Given my lifelong personality traits, I suppose the hook was perfectly baited ... a Public Broadcast System presentation last night of "God's Fiddler: Jascha Heifetz." I can be enthralled by beauty, by music and by classical violin. The documentary dangled all those elements.
I once went to hear David Oistrakh play solo in a UC Berkeley gymnasium. The music was so beautiful that for me it was like staring at the sun ... I had to stop listening ... the alternative was to die through and through and I wasn't ready for that. "Enthralled" and miles beyond enthralled ... it was a blessing, a curse-laced realm: It was ... it was ... what it wasn't.
The documentary (provided in the PS below) on Heifetz (1901-1987) seemed to creep up on me and I despair to talk about it without offering the evidence of the documentary itself. The film does not yet seem to be available on the Internet and thus allow people to see for themselves if my pool of wonder and horror were warranted. I hate leaving out evidence, of telling (pablum reviews) without daring to show, but at the same time the program and its impact linger like a glimpse of God and/or a one-way ticket to hell offered in a seamless, undifferentiated land.
It's just a documentary, for heaven's sake!
But as I say, the hook was perfectly baited and I watched with mounting love ... it was horrific beyond naming and I could not avert my eyes. It was as if the light-drawn moth had indeed flown into the flames without finding the release of death.
Fractured memories of the documentary remain.
-- Of a man who had two failed marriages and three children he never paid attention to after the divorces.
-- Of a frightened boy, 10, left alone for days at a time by his father in a St. Petersburg apartment ... told to hide in a cupboard if anyone knocked ... brought to St. Petersburg from Vilnius because the great musicians were in St. Petersburg, although his mother said he was too young to leave home for tutoring.

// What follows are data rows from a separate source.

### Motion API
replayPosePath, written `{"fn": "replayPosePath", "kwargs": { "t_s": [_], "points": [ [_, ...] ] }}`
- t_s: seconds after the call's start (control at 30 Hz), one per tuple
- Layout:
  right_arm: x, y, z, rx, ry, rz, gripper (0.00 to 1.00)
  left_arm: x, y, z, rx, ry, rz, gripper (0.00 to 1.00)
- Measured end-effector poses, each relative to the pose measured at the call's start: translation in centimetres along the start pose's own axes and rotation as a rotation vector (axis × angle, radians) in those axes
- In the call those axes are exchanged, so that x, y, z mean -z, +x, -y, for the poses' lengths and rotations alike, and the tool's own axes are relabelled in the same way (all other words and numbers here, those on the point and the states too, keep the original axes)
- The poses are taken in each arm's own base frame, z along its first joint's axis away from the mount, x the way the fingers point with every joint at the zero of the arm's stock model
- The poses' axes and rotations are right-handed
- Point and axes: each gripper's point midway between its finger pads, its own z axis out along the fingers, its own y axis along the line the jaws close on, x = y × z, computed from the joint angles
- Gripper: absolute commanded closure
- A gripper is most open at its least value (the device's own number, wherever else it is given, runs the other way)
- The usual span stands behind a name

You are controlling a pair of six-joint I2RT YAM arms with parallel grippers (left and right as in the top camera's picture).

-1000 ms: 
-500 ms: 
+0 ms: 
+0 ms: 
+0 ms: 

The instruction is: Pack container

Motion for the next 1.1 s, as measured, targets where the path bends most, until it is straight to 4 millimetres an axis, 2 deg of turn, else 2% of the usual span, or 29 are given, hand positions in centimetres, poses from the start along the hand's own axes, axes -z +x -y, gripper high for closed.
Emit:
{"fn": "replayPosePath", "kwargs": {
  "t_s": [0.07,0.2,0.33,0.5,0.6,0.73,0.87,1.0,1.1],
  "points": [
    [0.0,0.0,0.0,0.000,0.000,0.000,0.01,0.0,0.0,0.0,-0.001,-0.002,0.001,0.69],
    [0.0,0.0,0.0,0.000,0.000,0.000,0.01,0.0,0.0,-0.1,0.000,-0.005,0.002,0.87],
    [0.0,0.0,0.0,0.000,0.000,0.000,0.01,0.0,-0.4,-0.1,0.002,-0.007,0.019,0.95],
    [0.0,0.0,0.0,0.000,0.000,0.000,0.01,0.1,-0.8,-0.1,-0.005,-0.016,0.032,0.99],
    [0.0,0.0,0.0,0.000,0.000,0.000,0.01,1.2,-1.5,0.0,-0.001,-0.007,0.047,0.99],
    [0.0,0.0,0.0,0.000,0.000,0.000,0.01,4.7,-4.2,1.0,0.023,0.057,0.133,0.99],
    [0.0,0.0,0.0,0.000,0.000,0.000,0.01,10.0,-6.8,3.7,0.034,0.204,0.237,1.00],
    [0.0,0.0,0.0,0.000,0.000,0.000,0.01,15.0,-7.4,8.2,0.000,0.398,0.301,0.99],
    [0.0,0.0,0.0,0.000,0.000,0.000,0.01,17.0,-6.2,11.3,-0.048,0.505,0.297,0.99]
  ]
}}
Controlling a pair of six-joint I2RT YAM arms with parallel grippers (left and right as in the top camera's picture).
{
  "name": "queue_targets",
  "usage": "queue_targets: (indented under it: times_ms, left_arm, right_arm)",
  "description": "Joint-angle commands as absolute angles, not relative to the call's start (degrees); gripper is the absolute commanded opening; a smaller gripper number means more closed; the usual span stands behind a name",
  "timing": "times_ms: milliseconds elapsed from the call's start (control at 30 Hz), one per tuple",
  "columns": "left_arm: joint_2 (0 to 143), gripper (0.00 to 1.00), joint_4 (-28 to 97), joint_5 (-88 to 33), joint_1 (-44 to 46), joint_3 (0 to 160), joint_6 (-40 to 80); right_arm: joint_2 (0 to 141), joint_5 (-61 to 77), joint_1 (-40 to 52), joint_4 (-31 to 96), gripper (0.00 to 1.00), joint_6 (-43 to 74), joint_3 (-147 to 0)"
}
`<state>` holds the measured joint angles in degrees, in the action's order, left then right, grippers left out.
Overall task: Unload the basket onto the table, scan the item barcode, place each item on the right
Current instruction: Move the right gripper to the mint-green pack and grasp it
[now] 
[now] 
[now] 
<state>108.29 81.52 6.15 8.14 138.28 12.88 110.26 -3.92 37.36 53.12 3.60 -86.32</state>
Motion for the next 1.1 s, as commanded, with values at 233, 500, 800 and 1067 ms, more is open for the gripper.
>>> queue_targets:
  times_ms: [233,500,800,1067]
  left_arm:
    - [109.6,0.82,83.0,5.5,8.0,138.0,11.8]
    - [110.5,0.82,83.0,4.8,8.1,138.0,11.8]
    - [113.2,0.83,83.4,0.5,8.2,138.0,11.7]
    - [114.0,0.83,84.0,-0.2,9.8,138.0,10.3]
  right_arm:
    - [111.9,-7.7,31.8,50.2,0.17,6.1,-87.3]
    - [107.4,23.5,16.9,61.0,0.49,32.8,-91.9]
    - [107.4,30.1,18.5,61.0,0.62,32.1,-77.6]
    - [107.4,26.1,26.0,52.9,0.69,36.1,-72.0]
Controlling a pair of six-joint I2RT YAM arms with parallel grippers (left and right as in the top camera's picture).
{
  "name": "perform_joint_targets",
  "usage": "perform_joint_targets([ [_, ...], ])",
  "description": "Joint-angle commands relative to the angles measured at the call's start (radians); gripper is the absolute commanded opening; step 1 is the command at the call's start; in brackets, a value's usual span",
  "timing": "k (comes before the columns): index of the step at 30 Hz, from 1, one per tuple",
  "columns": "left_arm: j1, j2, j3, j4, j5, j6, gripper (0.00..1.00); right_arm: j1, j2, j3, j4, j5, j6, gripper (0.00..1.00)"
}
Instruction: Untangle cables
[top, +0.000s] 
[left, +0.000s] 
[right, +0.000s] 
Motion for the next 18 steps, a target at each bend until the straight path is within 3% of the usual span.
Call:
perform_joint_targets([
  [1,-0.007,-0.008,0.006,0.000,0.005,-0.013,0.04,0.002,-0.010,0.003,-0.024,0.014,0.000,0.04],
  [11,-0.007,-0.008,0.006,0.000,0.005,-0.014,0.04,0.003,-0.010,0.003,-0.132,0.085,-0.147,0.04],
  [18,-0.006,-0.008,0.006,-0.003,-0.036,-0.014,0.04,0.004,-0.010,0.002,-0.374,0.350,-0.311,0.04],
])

-- Of what he told one associate was his greatest concert -- playing for a single soldier who stood beneath an umbrella in the pouring rain on a World War II battlefield: Just one person who dared the rain as Heifetz himself did. Of fellow violinists and acquaintances, all of them perceptive and in some cases accomplished, who tried their best to describe and remember and yet were so palpably inept even as they tried to put a good face on it and bring credibility to their praise and blame ... but it was like water off a duck's back ... beauty and art have no time or space for "genius" ... what a mockery that would be.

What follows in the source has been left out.